[Bioc-sig-seq] Mean coverage of capture regions

Fri Oct 9 22:55:53 CEST 2009

Hello All, 

I am attempting to calculate the mean number of reads for every exon that was represented on our custom Nimblegen capture chip. The capture regions don't line up exactly with the exon coordinates so I identified all exons that have an overlap, about 9500. I have previously done some crude sampling of the pileup output and my results were a lot better than what I seem to be calculating now. Currently I am running coverage() on my alignedRead object and then looping through the capture regions something like this:

curCov <- coverage(lane1)
for(q in c(1:22,"X","Y")){
	capturedExonsOnChrom <- capturedExons[which(capturedExons$chrom==q),]
	for(i in 1:length(capturedExonsOnChrom)) {
		exonCoordinates <- capturedExonsOnChrom[i]$exonStart:capturedExonsOnChrom[i]$exonEnd
		capturedExonMeanCoverage[] <- mean(as.vector(curCov[[q]])[exonCoordinates])
	}
}

First off, I am assuming that there is a more efficient method to do this.
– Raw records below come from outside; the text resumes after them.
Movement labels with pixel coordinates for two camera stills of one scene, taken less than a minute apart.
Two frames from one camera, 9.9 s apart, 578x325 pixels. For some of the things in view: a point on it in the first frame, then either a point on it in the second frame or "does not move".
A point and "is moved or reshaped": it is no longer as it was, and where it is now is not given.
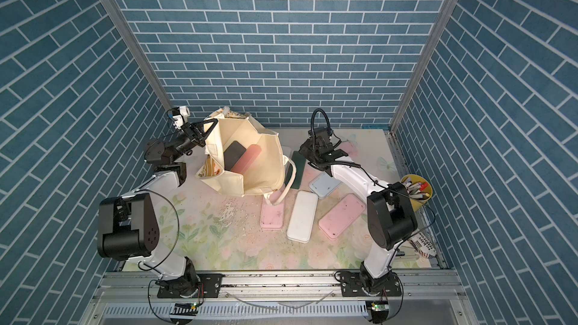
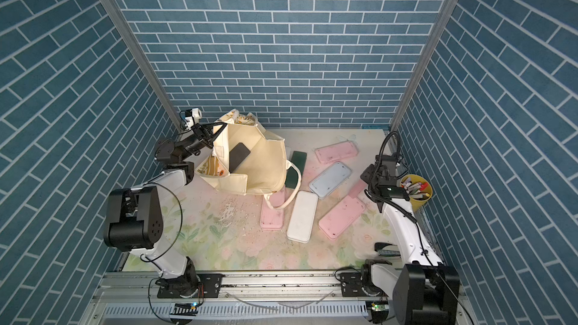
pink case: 341,217 does not move
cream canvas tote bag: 245,158 is moved or reshaped
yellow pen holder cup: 418,189 does not move
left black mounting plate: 210,286 does not move
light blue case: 323,185 does not move
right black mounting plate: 352,285 does not move
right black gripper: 305,150 -> 367,173
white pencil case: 302,216 does not move
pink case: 272,216 does not move
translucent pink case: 247,159 is moved or reshaped
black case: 232,154 is moved or reshaped
Is that the case? Also, I have also been using GenomeGraphs to create plots of the coverage and those plots also seem to show plenty of reads where my calculations above indicate none. I am hoping there is an error in my current method because the previous coverage numbers were quite encouraging. Thanks in advance for your help.

-------------------------------------
Karl Dykema
Computational Biologist
Van Andel Research Institute
This email message, including any attachments, is for th...{{dropped:6}}